In attempting to defend President Obama’s outrageous “you didn’t build that” statement, Matthew Yglesias argues against the idea that a person can deserve his property at all. In his view, “the real world human practice of property rights has very little to do with” the idea of moral desert. Instead, he counsels us to “define a set of property rights that, on a forward-looking basis, are likley to lead to human prosperity.”

That, of course, is exactly what Georgia did to the Cherokee. The entire policy of Indian Removal was based on the idea that society should be able to rearrange property rights to encourage greater social wealth on a “forward-looking basis,” regardless of whether or not the Indians were justly entitled to that land. Wealth redistribution to serve the needs of future expansion was the unceasing and explicit demand of those who expropriated land from the Indians.

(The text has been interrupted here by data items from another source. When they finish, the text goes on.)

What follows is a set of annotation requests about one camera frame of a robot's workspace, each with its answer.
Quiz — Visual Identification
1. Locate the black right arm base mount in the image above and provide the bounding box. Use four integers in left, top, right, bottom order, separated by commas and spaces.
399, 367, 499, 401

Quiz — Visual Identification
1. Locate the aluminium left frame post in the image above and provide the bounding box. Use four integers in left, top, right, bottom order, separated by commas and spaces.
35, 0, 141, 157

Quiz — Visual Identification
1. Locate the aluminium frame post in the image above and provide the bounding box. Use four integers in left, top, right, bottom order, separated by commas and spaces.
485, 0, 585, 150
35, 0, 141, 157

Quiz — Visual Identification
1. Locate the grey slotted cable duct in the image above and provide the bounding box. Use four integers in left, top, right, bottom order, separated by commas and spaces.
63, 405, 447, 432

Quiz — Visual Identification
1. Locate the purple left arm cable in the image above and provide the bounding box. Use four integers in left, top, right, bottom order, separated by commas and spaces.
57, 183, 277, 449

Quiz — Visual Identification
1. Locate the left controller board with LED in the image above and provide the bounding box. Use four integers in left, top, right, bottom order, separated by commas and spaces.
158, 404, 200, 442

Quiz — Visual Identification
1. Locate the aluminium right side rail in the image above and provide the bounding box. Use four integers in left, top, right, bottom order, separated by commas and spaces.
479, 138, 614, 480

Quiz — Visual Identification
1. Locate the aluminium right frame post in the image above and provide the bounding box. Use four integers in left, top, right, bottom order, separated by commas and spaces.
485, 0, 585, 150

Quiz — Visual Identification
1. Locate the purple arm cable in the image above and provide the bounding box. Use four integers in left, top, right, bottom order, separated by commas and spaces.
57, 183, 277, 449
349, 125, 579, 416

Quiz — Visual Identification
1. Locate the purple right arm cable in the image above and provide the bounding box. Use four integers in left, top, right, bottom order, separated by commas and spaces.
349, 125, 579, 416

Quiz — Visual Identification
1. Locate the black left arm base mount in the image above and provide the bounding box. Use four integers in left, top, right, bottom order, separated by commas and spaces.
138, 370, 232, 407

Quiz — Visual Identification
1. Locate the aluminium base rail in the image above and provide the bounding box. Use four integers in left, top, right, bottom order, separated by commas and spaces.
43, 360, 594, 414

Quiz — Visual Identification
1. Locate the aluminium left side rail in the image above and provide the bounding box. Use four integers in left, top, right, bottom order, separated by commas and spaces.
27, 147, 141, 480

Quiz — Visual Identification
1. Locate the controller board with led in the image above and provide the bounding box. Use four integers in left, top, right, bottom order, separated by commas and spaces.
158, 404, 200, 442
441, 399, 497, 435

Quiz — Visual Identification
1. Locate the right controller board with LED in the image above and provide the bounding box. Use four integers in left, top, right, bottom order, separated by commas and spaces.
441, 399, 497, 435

Yet Yglesias tries simultaneously to invoke the dispossession of the Indians as an historic crime, while supporting the argument upon which it was premised. Indian Removal certainly was a moral crime, but only because it was contrary to the conception of moral property rights. Yglesias–whom we last saw arguing that the colonists shouldn’t have rebelled against the British in 1776–can’t have it both ways.

It’s typical of the left to argue that all property rights are somehow tainted by past injustices and therefore that government can redistribute to whatever groups wield sufficient political power to demand a share of the spoils. Of course, that is a non sequitur; past injustices do not justify new ones, against people who did not commit the original wrong. It’s true that, as Twain said, there’s not a foot of land that has not been stolen and restolen countless times. But isn’t this good reason to stop stealing what belongs to people? Instead of institutionalizing as social policy into the indefinite future a system that deprives people of their earnings, their belongings, and their substance, to serve priorities that others consider more important? The American Indian suffered terrible abuses, and stands today as an object lesson in what happens when government is given too much power to seize and redistribute property. Yet Yglesias praises that state of affairs and urges its repetition! That really is outrageous.